--- Data Enclosed Below ---

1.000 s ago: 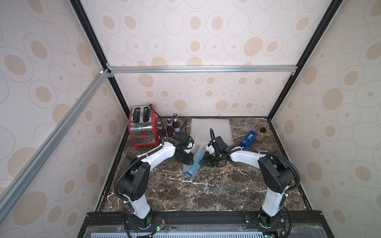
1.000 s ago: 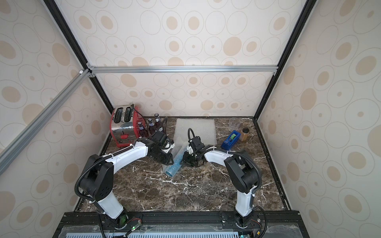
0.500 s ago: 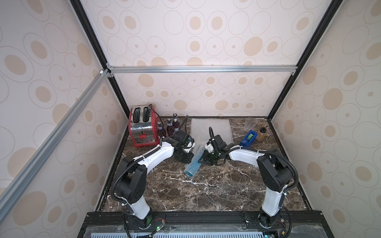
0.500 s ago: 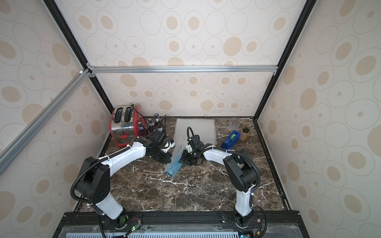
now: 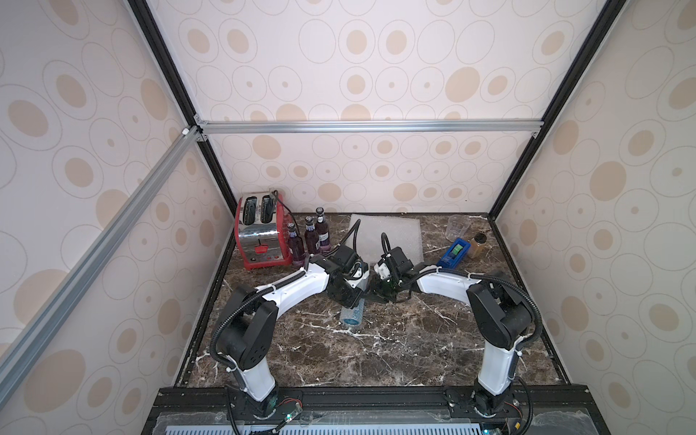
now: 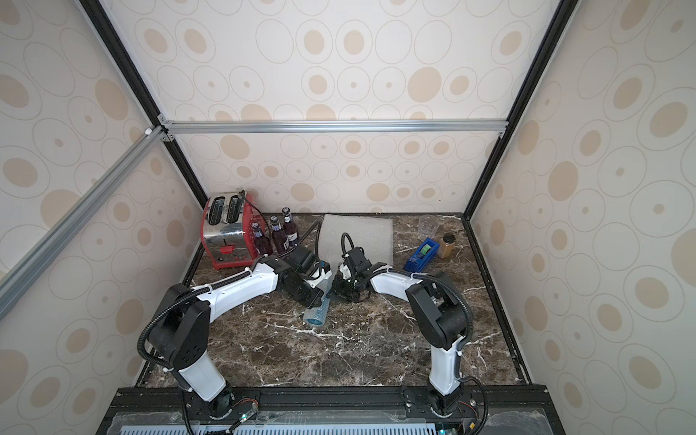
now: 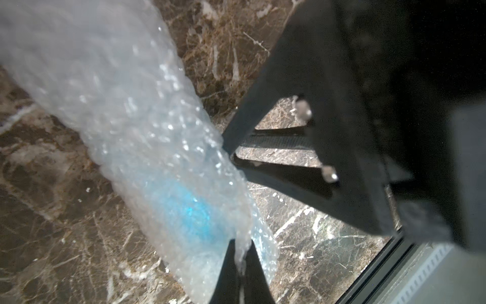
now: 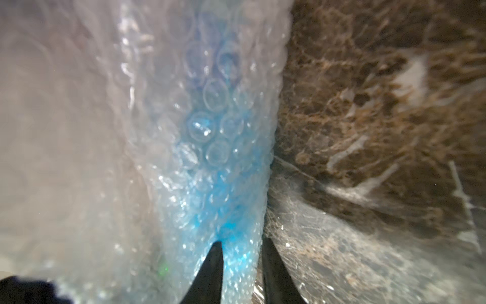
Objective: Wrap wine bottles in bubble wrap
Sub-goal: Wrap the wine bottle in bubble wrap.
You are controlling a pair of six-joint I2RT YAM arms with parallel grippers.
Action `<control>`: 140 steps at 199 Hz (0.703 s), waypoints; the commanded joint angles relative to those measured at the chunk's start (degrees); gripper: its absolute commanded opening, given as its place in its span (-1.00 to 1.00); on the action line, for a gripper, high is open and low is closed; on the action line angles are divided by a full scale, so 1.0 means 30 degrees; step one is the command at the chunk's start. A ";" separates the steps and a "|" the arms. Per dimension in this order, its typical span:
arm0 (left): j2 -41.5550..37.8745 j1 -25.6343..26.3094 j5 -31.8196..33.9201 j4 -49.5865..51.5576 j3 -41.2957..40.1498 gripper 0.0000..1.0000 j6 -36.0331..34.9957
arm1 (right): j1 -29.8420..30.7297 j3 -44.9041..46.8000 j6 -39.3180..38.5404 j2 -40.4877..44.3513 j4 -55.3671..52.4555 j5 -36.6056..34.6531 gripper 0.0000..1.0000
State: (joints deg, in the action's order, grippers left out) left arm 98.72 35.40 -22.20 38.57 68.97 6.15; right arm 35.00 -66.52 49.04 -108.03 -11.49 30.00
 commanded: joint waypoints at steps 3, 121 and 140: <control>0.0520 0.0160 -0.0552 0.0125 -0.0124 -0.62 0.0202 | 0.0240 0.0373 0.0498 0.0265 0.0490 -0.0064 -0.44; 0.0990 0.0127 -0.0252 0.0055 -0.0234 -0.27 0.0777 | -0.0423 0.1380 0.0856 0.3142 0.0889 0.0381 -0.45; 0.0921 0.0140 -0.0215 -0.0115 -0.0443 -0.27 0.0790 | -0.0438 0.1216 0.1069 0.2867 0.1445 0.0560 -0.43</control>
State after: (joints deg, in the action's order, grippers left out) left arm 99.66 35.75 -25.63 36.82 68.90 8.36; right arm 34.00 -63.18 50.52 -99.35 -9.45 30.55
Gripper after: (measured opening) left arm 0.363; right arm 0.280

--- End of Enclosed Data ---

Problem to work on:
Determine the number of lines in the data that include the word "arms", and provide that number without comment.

Exercise solution:
2